Al final, todo eso es un incremento del léxico,
y tiene para mí su atractivo, aunque sea a costa de denotar el alejamiento
cuando estoy en mi país de origen. Lo dramático no es eso, sino, para volver al
tema inicial, lo que marca la distancia con el devenir de mis compatriotas (el “bla”
que ahora se puso de moda allá, y que rechazo) y, lo que es peor, conmigo misma:
la repetición ridícula, es decir, tratar de mantener un vínculo con Buenos
Aires sumando, a la tendencia a usar términos anticuados o sacados de los
libros (un “plato”, a “rolete” y un “periquete”, “pipi cucú” y “sanseacabó”, o
el “lavabo” y los “regazos”), que por lo menos habla de una memoria familiar o literaria,
todo eso que cuando estaba allá decía con ironía, y que ahora digo con cierto
cariño y ya sin saber si se dice o quién lo dice: que algo o alguien es “joya”,
“bludo”, “bluda”, “reina” y otras cosas que ahora no se me vienen a la testa.
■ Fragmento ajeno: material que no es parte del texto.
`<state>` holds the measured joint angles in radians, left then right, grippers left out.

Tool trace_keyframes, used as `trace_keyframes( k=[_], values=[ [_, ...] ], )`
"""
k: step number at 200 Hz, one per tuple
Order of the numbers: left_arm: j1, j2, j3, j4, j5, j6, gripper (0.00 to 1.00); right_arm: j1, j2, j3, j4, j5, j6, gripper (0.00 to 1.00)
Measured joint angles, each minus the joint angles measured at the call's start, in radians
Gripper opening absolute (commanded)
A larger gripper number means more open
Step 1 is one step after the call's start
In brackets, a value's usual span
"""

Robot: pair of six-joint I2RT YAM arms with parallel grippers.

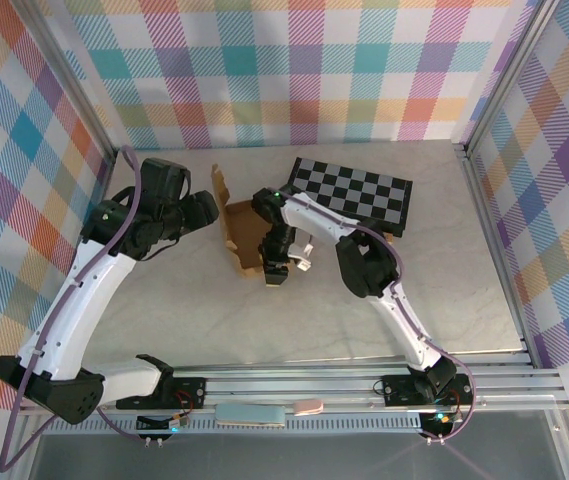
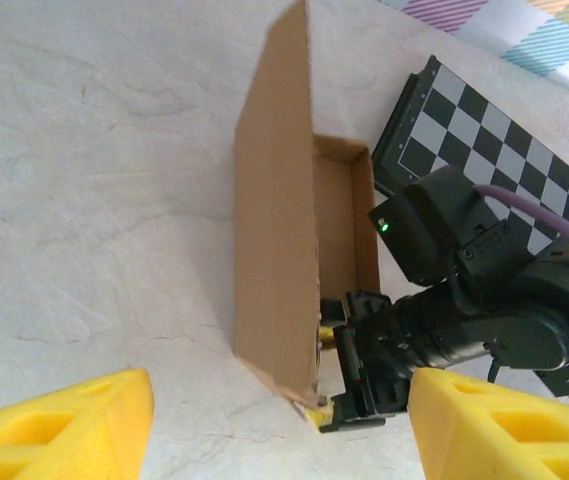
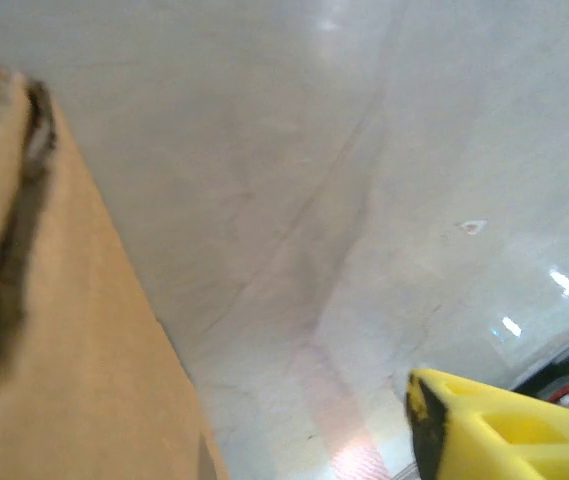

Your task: Fold the paper box

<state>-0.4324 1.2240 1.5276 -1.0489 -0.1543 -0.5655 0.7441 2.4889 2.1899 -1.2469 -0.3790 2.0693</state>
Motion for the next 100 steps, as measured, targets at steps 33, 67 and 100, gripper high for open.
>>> trace_keyframes(
  k=[33,67,100],
  values=[
    [0.0,0.04,0.024,-0.015,0.018,0.008,0.69,-0.017,-0.027,0.027,0.005,0.064,0.001,0.75],
    [0.0,0.085,0.049,-0.027,0.019,0.008,0.69,-0.042,-0.1,0.035,-0.005,0.13,-0.005,0.77],
    [0.0,0.08,0.073,-0.018,0.003,0.008,0.68,-0.063,-0.188,0.076,0.005,0.253,-0.22,0.75]
  ],
)
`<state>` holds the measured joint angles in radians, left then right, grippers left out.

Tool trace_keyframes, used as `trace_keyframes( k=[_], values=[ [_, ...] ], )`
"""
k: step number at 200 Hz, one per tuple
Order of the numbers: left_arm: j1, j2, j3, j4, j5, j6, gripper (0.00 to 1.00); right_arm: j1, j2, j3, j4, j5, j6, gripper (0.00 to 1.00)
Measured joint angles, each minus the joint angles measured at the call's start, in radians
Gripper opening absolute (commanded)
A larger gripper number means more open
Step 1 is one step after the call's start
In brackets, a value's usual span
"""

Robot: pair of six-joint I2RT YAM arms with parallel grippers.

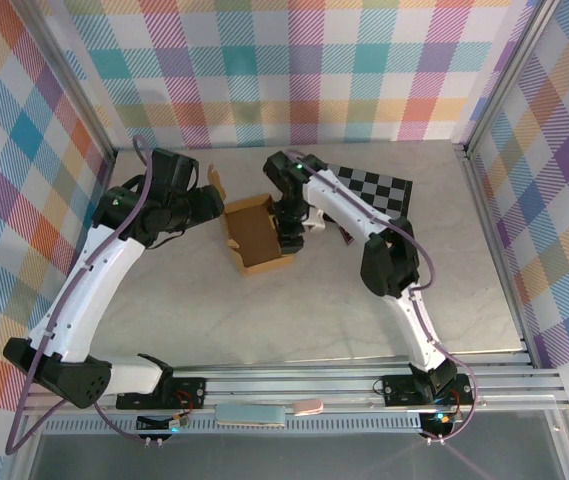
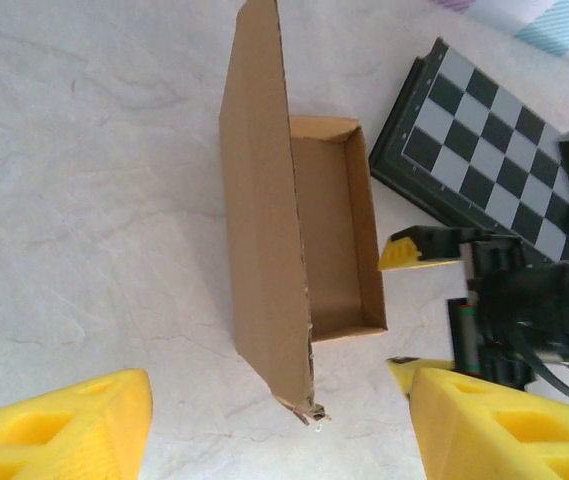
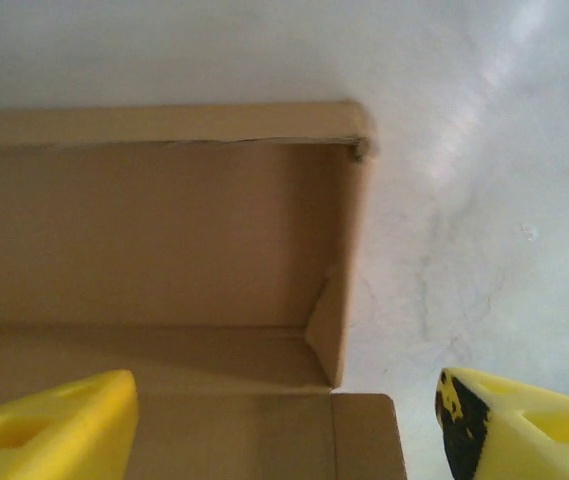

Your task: Fold the paper box

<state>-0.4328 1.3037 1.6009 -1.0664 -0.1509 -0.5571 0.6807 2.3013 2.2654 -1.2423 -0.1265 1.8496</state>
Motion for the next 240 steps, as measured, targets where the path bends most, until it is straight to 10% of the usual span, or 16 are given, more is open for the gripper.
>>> trace_keyframes(
  k=[47,95,180,240],
  values=[
    [0.0,-0.292,-0.23,0.182,0.035,0.04,0.65,0.036,-0.19,-0.085,0.264,0.053,-0.775,0.74],
    [-0.002,-0.613,-0.433,0.22,0.082,0.053,0.64,0.122,-0.202,-0.061,0.328,-0.1,-1.177,0.7],
    [-0.002,-0.645,-0.479,0.162,0.022,0.061,0.63,0.138,0.083,0.323,0.239,-0.122,-1.311,0.5],
    [-0.002,-0.644,-0.44,0.1,0.019,0.107,0.63,0.138,0.113,0.324,0.307,-0.145,-1.274,0.05]
  ],
)
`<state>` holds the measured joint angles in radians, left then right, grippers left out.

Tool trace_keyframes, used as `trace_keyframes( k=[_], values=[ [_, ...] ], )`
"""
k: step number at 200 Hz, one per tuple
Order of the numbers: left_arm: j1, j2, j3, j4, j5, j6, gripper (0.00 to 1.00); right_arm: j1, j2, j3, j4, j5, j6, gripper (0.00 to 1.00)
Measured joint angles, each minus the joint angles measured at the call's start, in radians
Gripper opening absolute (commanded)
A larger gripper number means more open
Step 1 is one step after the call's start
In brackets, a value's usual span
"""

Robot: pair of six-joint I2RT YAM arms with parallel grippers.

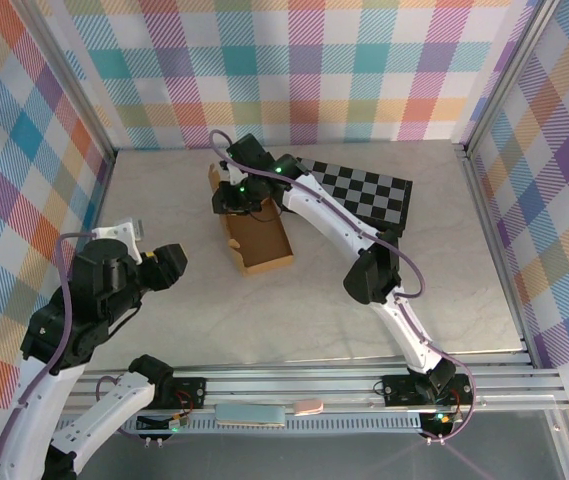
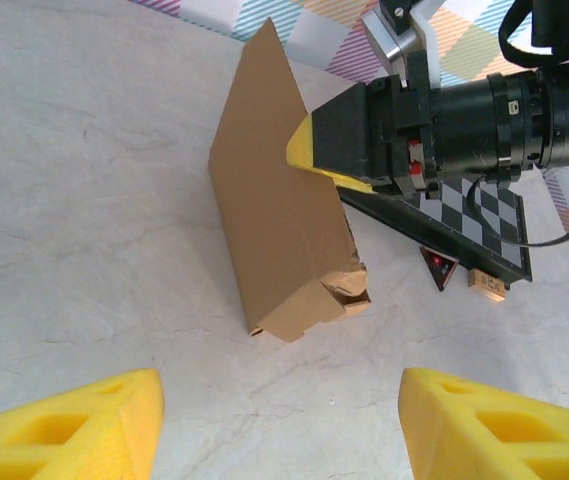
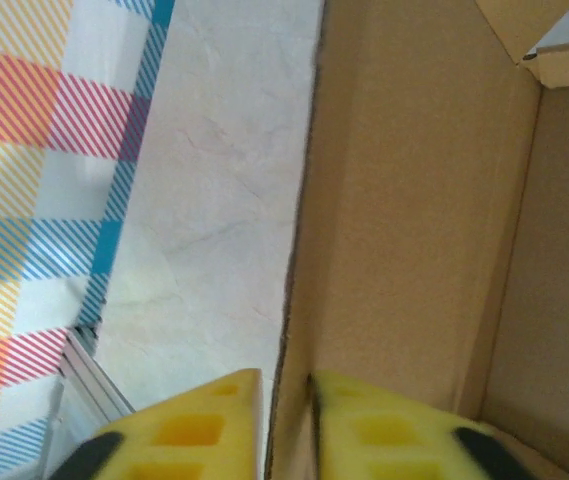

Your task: Fold the paper box

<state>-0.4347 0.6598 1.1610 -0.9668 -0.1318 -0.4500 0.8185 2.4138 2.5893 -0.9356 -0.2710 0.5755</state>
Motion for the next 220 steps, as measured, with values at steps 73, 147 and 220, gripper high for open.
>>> trace_keyframes(
  k=[73,147,220],
  values=[
    [0.0,0.003,0.028,-0.031,-0.001,0.018,0.63,0.02,-0.016,-0.002,0.02,0.156,0.132,0.0],
    [0.0,-0.029,0.018,-0.028,-0.003,0.013,0.63,0.105,-0.293,-0.027,-0.113,0.7,0.534,0.0],
    [0.0,-0.023,0.006,-0.025,0.039,-0.002,0.63,0.093,-0.333,0.044,-0.459,1.026,1.012,0.0]
  ],
)
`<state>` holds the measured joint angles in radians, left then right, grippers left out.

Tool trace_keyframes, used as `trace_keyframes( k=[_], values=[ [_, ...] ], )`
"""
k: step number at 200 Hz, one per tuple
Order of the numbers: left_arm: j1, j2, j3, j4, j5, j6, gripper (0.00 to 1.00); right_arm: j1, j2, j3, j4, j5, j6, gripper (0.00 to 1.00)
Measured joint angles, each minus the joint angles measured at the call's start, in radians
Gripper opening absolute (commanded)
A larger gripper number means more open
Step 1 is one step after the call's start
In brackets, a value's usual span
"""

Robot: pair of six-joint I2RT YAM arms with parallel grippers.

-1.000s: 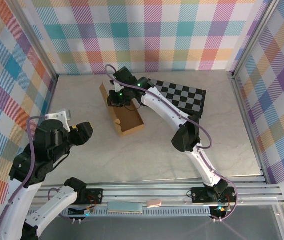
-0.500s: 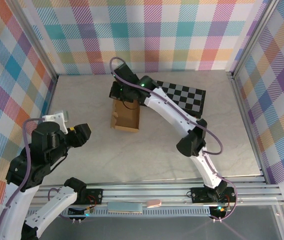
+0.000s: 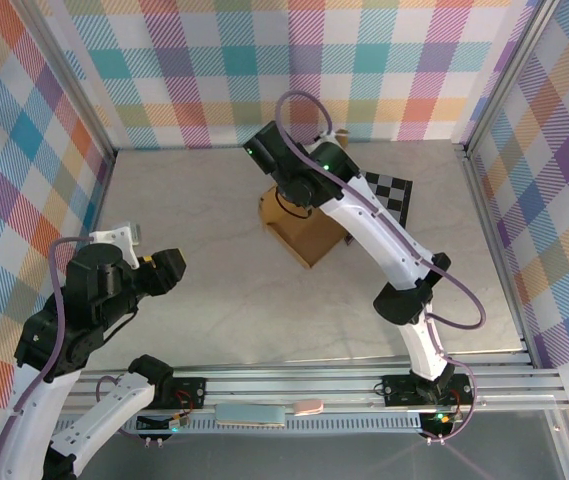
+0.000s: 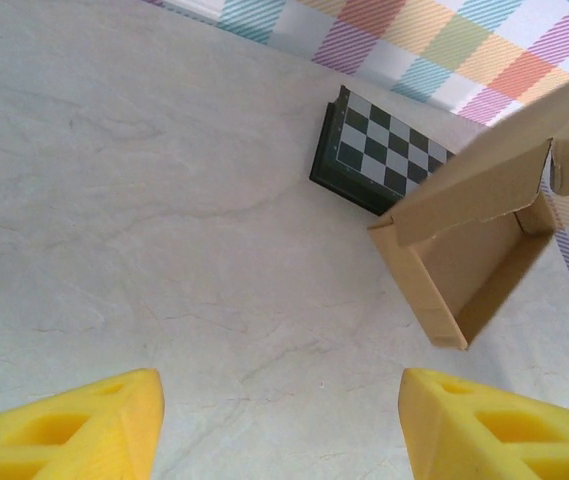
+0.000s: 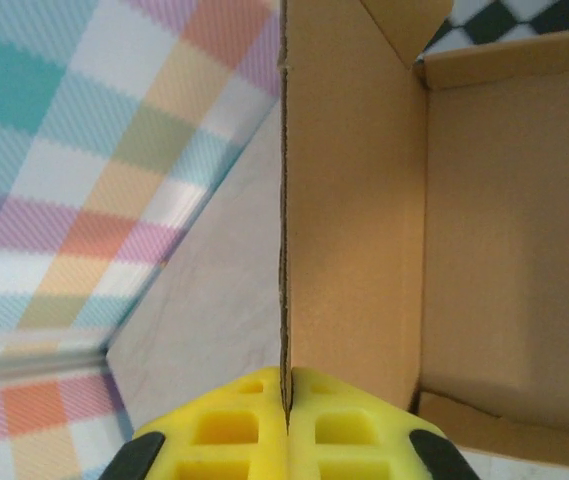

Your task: Fold the paper box

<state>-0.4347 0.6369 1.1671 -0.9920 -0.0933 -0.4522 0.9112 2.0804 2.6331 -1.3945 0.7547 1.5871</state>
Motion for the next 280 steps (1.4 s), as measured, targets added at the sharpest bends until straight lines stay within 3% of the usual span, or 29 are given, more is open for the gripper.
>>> trace_keyframes(
  k=[60,106,150,223,280],
  values=[
    [0.0,0.0,0.0,-0.002,0.035,-0.003,0.63,-0.104,0.0,-0.026,-0.191,-0.203,0.391,0.0],
    [0.0,0.001,-0.017,-0.001,0.072,-0.008,0.62,-0.126,-0.011,-0.229,-0.191,-0.323,0.468,0.0],
    [0.0,0.021,-0.052,-0.001,0.128,-0.02,0.62,-0.126,0.009,-0.239,-0.181,-0.385,0.481,0.0],
    [0.0,0.117,-0.117,0.035,0.207,-0.029,0.64,-0.126,0.024,-0.262,-0.121,-0.387,0.481,0.45],
    [0.0,0.27,-0.117,0.13,0.243,0.009,0.67,-0.126,-0.025,-0.29,-0.098,-0.317,0.363,0.64]
  ],
)
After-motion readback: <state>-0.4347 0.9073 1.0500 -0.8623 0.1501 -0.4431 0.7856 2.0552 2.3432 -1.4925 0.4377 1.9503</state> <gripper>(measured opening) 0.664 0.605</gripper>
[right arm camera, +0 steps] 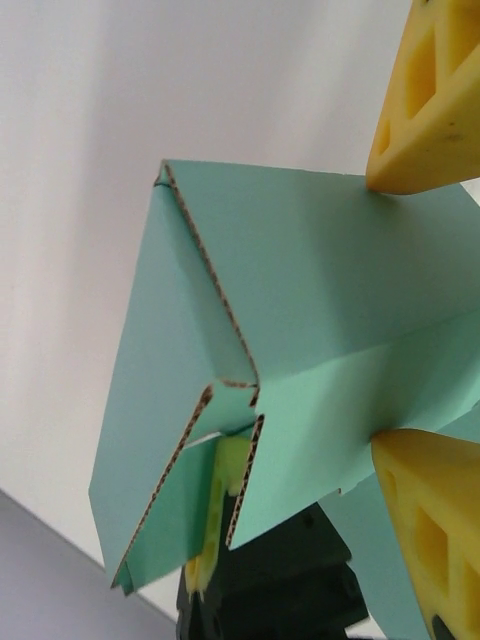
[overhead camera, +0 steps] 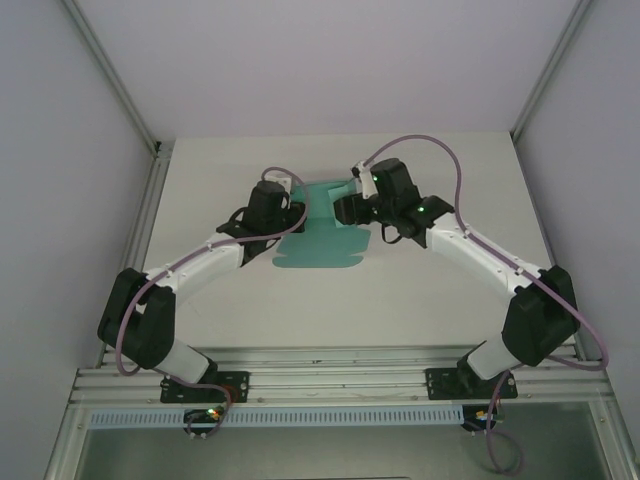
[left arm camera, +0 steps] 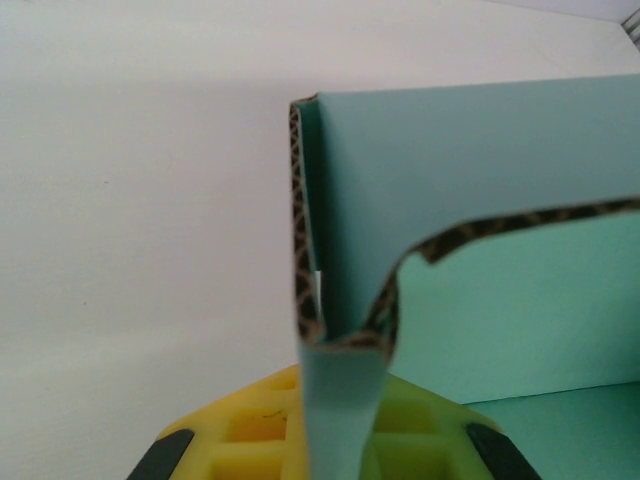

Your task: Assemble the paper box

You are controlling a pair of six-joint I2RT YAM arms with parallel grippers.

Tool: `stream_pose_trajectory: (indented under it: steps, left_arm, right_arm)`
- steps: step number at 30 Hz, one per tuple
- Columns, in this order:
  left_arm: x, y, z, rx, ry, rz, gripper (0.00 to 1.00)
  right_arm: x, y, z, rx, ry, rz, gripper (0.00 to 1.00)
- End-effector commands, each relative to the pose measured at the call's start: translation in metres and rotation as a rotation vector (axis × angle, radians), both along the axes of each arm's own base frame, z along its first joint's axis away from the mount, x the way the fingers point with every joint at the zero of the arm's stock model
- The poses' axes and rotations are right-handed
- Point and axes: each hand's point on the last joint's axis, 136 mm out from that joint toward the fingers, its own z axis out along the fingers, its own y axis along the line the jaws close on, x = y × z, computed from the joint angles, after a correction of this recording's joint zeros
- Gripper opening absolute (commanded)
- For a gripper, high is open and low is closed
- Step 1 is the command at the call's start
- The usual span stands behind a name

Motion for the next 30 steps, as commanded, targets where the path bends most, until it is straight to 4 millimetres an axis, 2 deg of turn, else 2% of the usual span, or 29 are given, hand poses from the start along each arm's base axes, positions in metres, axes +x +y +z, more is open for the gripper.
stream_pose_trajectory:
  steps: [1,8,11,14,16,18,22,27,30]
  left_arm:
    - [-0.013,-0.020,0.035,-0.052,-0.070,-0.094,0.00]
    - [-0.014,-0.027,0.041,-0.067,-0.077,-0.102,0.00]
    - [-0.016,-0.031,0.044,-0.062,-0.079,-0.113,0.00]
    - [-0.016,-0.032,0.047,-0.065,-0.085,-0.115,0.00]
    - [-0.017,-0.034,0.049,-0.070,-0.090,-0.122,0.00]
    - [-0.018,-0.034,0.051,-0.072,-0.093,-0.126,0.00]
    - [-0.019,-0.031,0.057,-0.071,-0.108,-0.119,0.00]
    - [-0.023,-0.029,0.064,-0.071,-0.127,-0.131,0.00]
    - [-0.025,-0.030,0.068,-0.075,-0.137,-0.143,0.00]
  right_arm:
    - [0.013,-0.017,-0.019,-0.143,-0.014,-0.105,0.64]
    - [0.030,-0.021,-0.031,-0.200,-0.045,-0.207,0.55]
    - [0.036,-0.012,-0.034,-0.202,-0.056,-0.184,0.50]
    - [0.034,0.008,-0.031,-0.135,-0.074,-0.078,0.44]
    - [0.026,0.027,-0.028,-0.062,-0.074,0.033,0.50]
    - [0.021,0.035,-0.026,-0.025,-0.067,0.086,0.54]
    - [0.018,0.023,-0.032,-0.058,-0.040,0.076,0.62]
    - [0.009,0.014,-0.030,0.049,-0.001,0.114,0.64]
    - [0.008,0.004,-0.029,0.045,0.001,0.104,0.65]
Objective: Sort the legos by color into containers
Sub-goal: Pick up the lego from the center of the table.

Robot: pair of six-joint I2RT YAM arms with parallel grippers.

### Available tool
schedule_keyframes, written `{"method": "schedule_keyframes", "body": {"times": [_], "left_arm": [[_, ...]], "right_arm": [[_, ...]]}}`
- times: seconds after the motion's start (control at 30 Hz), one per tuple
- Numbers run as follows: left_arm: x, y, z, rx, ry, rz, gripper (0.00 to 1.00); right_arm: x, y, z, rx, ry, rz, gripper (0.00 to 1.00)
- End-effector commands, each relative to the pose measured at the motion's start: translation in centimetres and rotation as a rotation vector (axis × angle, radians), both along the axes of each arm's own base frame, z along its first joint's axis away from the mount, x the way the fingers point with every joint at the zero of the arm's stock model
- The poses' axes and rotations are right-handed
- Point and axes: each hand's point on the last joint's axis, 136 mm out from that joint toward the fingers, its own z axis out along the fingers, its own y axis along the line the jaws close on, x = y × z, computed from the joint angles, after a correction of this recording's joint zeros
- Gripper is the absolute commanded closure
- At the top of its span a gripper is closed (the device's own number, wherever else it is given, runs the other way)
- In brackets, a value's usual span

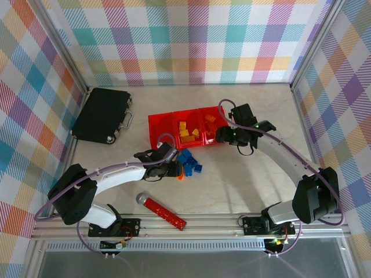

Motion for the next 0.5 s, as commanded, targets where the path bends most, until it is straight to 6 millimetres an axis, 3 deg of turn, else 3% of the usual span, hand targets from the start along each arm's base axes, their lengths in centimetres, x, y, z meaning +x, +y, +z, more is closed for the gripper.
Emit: {"method": "schedule_keyframes", "body": {"times": [0.0,0.47], "left_arm": [[-0.8,-0.4,-0.3,-0.008,0.018,-0.032,0.43],[-0.9,-1.1,-1.9,0.012,0.09,-0.01,0.53]], "right_arm": [[-0.3,0.1,-0.3,0.017,0.012,-0.001,0.33],[-0.8,-0.1,-1.0,0.017,0.027,-0.003,0.33]]}}
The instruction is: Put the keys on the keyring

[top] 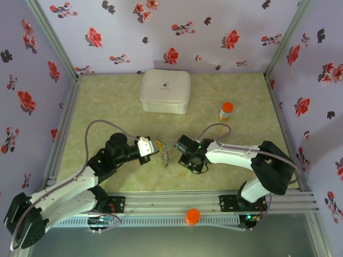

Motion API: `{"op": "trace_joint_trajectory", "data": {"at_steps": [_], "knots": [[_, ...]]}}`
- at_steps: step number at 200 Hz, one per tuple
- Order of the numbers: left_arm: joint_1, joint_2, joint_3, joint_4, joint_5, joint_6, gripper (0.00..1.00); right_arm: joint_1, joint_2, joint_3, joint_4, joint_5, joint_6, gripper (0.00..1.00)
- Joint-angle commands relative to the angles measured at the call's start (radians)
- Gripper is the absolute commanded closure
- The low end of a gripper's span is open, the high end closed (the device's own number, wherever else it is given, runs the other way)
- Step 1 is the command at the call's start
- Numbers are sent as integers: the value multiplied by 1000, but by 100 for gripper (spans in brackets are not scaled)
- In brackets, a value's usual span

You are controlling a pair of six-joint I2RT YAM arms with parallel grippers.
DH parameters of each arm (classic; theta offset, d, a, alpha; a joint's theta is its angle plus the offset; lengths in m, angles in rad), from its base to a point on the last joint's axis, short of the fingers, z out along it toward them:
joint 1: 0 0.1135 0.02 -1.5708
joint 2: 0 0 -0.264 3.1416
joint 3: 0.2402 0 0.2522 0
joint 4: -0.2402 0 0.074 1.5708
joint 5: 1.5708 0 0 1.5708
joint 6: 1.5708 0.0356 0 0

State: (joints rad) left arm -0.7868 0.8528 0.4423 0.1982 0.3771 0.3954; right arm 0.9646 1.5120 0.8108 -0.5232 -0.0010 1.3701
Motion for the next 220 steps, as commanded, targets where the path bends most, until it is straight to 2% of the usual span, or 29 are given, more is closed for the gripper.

Lo último o quizás primero en esta carrera
al asilvestramiento fue eso, lo absolutamente extranjero: todas las palabras
que a fuerza de ser dichas ahora vienen antes en francés que en español, y que
a veces vienen huérfanas, en lugar del español, ya sea porque no tienen
una traducción fácil o de rápida rememoración (el enjeu, que es el quid
de la cuestión, el meollo del asunto, lo que está en juego o el problema), ya
sea porque yo avanzo a bastonazos en francés y cada tanto hablo en forma
aproximativa (tirar un rétrécissement cuando quiero evocar un achicamiento
o disminución).
Mi lengua es, entonces, un jaleo de
animalejos de colores extraños, tímidos a veces, otras inopinadamente audaces. La
entretengo en un entre nous que conformamos con Martín y los amigos extranjeros
de acá, y no me causa pudor mezclar un “andiamo”, un “wait”, o un
“ça y est”: tiene algo de juego y de práctica, y en el apuro, de
necesidad. Solo cuando voy a Buenos Aires o Montevideo es violento, porque me
pesa el temor del esnobismo, pero la lengua vuelve rápido a su curso, y las
creaturas se ocultan en el bosque. Es el disciplinamiento de volver a “nuestro
lugar”.
En alguno de esos viajes de retorno, a mitad del recorrido de estos diez años, mi tía Betty me dijo con sorpresa al escucharme que había temido que fuera a perder el acento, y remedió un embrollo de fonemas afrancesados. Pensé en mis primos, que crecieron entre España y el sur de Francia, y hablan en un español de cetas y ces, en el que a veces mezclan con pereza un viejo término bonaerense, y en una tía de mi madre que huyó en la dictadura y que tras pasar la vida en Canarias, habla con un indudable acento colombiano. Y aunque aún no la conocía, pienso también ahora en una colega de trabajo argentina, que al cabo de tantos años de enseñar castellano en Francia terminó reemplazando la melodía rioplatense por la tonada española, sin que parezca producirle mucho pesar. Pero no pude evitar reírme y tranquilizarla, porque rodeada como estoy de latinoamericanos o franceses que agudizan el castellano, y con una pareja anclada lingüísticamente al Uruguay, llegar a ese punto de alejamiento resulta meridianamente improbable.
Vaya uno a saber si dentro de diez años podré decir lo mismo; el reverso de esa fidelidad al acento es, para bien o para mal, la machaconería, al hablar francés, del “petit accent”.